• WHAT YOU SHOULD DO:
Copy each line of the material in which the word "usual" appears.
☆ ☆ ☆ ☆ ☆ ☆ ☆
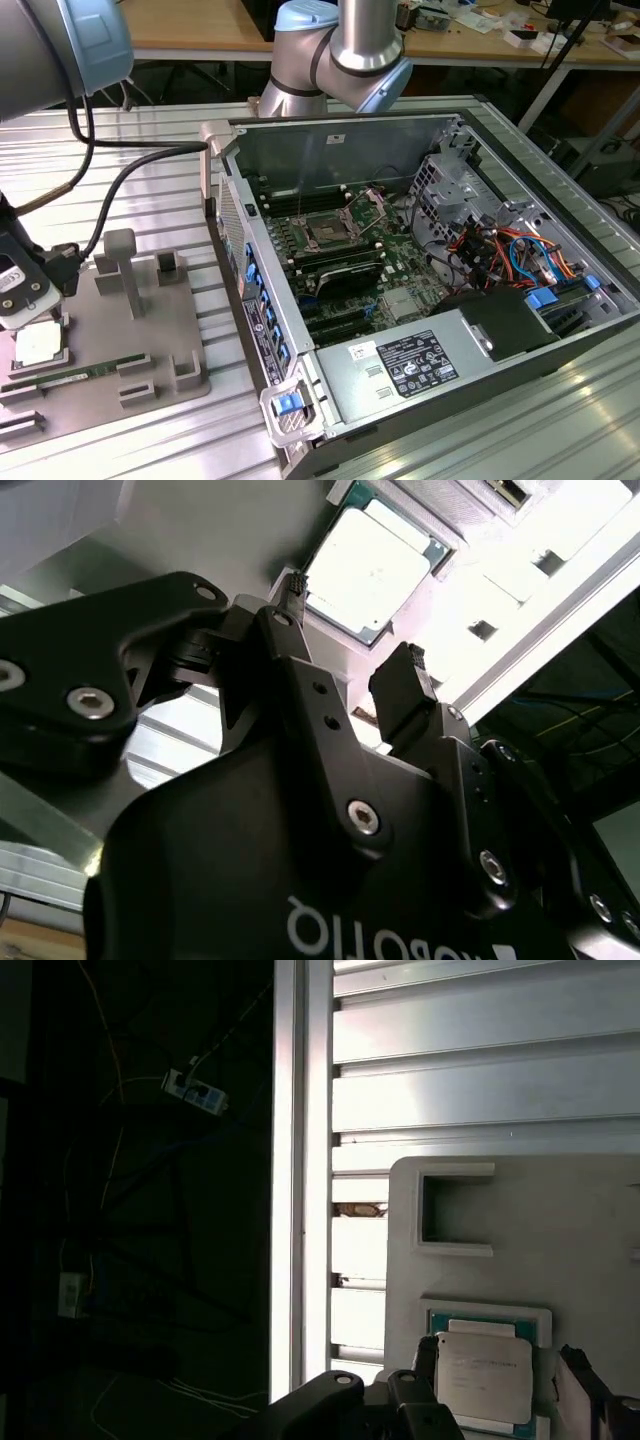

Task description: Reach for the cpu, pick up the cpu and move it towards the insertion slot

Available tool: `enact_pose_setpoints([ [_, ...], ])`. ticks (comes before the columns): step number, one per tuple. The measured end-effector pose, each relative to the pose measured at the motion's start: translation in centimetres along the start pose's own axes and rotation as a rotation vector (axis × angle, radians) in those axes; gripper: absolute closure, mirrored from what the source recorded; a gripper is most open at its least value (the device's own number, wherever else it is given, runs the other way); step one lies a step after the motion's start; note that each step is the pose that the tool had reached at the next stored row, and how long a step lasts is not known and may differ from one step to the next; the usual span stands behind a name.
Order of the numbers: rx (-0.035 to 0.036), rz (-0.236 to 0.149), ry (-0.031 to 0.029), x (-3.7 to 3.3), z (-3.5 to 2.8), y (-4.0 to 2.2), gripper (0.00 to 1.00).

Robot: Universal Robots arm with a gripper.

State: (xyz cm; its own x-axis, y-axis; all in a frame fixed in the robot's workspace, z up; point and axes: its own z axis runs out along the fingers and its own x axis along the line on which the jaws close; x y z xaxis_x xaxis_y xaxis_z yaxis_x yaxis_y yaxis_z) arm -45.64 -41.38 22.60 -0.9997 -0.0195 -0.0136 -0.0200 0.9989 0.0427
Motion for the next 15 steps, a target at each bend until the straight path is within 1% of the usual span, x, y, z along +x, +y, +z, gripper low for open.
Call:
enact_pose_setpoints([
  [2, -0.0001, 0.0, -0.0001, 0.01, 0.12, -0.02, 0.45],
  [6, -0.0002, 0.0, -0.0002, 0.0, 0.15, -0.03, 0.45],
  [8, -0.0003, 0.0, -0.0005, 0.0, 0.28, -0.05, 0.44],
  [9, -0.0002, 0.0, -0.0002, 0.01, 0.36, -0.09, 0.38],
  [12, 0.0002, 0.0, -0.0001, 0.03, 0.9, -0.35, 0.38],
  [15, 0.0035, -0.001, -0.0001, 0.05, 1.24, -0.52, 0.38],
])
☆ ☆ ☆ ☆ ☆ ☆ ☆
• SOLUTION FOR THIS EXERCISE:
Available tool: `enact_pose_setpoints([ [_, ...], ])`. ticks (comes before the columns): step number, one per tuple. The measured end-effector pose, each relative to the pose measured at the motion's start: translation in centimetres along the start pose's own axes and rotation as a rotation vector (axis × angle, radians) in those axes; gripper: absolute closure, mirrored from what the source recorded; a gripper is most open at its least value (the device's own number, wherever else it is given, runs the other way); step one lies a step after the motion's start; note that each step is the pose that the tool had reached at the next stored row, and how long a step lasts is not known and may differ from one step to the next; the usual span stands behind a name.
Motion for the next 15 steps, a target at each bend until the straight path is within 1% of the usual span, x, y, z along +x, +y, +z, gripper low for open.

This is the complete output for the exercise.